* **PROBLEM**: Could you copy each line of the listing that holds "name"?

Start of RAW DATA

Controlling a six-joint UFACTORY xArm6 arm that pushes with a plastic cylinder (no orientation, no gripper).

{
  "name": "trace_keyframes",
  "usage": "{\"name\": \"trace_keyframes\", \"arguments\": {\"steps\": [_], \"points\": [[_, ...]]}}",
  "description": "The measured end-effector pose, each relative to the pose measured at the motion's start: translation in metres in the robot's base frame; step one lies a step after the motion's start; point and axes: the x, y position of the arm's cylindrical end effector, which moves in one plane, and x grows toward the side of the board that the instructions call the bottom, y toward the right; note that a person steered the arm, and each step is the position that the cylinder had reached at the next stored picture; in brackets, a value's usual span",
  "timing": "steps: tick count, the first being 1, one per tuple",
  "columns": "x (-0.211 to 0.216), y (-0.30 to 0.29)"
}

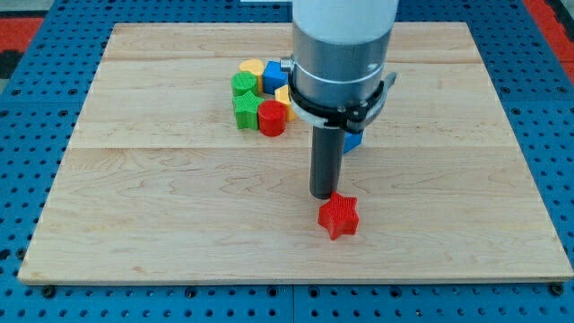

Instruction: Push blue triangle towards right side of the board

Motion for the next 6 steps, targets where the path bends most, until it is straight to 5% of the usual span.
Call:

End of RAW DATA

* **EXERCISE OUTPUT**:
  "name": "trace_keyframes",
  "usage": "{\"name\": \"trace_keyframes\", \"arguments\": {\"steps\": [_], \"points\": [[_, ...]]}}",

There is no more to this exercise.